Aim of the exercise:
Repeat the data exactly, please.

*** Dataset section ***

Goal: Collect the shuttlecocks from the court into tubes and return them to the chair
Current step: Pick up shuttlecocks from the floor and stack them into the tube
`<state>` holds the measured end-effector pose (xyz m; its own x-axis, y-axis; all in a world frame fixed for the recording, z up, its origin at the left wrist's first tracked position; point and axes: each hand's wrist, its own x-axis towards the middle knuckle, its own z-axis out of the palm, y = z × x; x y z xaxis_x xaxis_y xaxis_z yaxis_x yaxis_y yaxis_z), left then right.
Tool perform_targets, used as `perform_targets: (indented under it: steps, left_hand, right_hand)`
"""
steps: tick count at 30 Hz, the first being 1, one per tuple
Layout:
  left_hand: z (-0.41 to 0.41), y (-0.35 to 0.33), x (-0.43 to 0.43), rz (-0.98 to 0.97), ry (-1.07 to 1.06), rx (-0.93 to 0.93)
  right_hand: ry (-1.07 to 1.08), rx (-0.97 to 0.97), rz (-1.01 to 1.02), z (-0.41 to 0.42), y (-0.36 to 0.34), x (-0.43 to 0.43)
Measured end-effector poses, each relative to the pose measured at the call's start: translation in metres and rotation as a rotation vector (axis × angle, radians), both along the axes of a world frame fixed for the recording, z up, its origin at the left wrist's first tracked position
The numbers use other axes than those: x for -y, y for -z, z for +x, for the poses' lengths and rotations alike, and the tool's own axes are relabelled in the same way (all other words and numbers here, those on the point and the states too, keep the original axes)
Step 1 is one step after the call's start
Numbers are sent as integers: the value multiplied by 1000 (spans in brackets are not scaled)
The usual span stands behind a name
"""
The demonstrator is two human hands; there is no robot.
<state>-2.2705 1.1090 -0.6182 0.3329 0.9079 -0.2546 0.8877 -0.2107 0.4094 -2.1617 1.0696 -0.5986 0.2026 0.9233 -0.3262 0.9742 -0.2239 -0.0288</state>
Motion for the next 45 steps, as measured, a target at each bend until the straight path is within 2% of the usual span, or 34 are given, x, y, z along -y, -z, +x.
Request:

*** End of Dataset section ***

Result of this task:
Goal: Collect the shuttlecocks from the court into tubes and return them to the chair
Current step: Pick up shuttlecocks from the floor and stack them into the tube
`<state>` holds the measured end-effector pose (xyz m; its own x-axis, y-axis; all in a world frame fixed for the recording, z up, its origin at the left wrist's first tracked position; point and axes: each hand's wrist, its own x-axis towards the middle knuckle, its own z-axis out of the palm, y = z × x; x y z xaxis_x xaxis_y xaxis_z yaxis_x yaxis_y yaxis_z), left then right.
Tool perform_targets, used as `perform_targets: (indented under it: steps, left_hand, right_hand)`
"""
steps: tick count at 30 Hz, the first being 1, one per tuple
Layout:
  left_hand: z (-0.41 to 0.41), y (-0.35 to 0.33), x (-0.43 to 0.43), rz (-0.98 to 0.97), ry (-1.07 to 1.06), rx (-0.93 to 0.93)
  right_hand: ry (-1.07 to 1.08), rx (-0.97 to 0.97), rz (-1.01 to 1.02), z (-0.41 to 0.42), y (-0.36 to 0.34), x (-0.43 to 0.43)
Measured end-effector poses, each relative to the pose measured at the call's start: translation in metres and rotation as a rotation vector (axis × angle, radians), both along the axes of a world frame fixed for the recording, z up, its origin at the left wrist's first tracked position
The numbers use other axes than those: x for -y, y for -z, z for +x, for the poses' lengths and rotations alike, and the tool's own axes are relabelled in the same way (all other words and numbers here, those on the point and the states too, keep the original axes)
Step 1 is one step after the call's start
Numbers are sent as integers: the value multiplied by 1000 (spans in brackets are not scaled)
The usual span stands behind a name
"""
The demonstrator is two human hands; there is no robot.
<state>-2.2705 1.1090 -0.6182 0.3329 0.9079 -0.2546 0.8877 -0.2107 0.4094 -2.1617 1.0696 -0.5986 0.2026 0.9233 -0.3262 0.9742 -0.2239 -0.0288</state>
Motion for the next 45 steps, as measured, a target at each bend until the straight path is within 2% of the usual span, or 34 are given, x, y, z along -y, -z, +x.
Request:

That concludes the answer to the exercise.